Narrative Inhabitation and its use to reimagine social relationships in public space
Narrative is a powerful thing. A story sticks. The description of a place lodges in your mind,as vivid to you as any image, as genuine as any memory. Sometimes 1000 words is worth more than a picture.
Approaching Bogotá was a challenge. An unfamiliar city with an unknown culture, ostensibly impenetrable with only the shortest of threads that could be pulled to unravel the story. The city offered scraps of information to describe its spaces: stories, events, chance encounters and evidential artefacts. By taking these scraps and combining them, a picture starts to form,a collage of city life. The scraps were varied, their one constant was the spaces they took place within, spaces bearing witness to the life happening around them. These spaces within the city became characters, conscious beings with their own stories of what happened before them, and through their stories Bogotá became knowable.
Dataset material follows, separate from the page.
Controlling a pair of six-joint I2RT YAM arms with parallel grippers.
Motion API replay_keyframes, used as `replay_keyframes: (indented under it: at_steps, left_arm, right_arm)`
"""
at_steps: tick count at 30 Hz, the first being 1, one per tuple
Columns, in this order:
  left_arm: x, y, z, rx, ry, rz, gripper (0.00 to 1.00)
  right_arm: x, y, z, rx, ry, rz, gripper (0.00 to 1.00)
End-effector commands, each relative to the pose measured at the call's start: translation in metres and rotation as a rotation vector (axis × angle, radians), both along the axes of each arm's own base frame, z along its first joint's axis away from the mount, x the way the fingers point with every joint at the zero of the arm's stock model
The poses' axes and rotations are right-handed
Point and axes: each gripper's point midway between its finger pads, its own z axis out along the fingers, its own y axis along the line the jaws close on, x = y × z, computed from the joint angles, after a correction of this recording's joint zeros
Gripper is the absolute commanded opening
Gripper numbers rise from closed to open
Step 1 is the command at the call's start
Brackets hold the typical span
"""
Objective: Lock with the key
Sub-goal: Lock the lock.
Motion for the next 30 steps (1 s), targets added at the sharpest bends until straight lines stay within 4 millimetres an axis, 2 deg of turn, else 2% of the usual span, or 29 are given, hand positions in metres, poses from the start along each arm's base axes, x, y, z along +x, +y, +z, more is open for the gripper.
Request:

I called this technique Narrative Inhabitation.
By listening to the city its assets and limitations became obvious. One place of limitation was the Rio Arzobispo, a forgotten canal running through a residential neighbourhood, unused by its neighbours. This became the site for intervention. All cities have struggles, and Bogotá is no expectation. One issue is dealing with flooding caused by tropical afternoon thunderstorms, inundating the city with shocks of water. Another is the friction between its residents, where public encounters between citizens all to often result in disagreement.
In this project the Rio Arzobispo is turned into a series of water plazas, floodable public spaces. When dry they are spaces for local people to interact, different sections serving the various communities that border the Rio, office workers and students, residents and restaurant goers. When the storm clouds burst open, upon contact with the Andes Mountains the Rio fills, with pools once holding basketball games and picnics now containing millions of liters of water. The Rio is designed to hold the water back, easing the risk of flooding downstream, and once the rain stops the water is slowly released.
The design for the Rio solves concrete issues, relieving pressure on the water infrastructure of Bogotá, increasing the amount of useful green space in the city, preventing flooding in poor areas of the city and encouraging connection between the different communities. It also creates more prosaic effects. Bogotános have a place to encounter each other, but also encounter the nature that is in abundance, just out of reach on the slopes of the mountain Monserrate. Through encounter and experience comes empathy required to change behaviours, be that arguments with other people of the city, or damaging the environment through the pollution of day to day life. All in all the Rio gives a chance for stories to form and be told, for life to happen just as the Narrative Inhabitations of Bogotá showed it can. The Rio gains life, through activity and unpredictability, benefiting the city, and those living within it.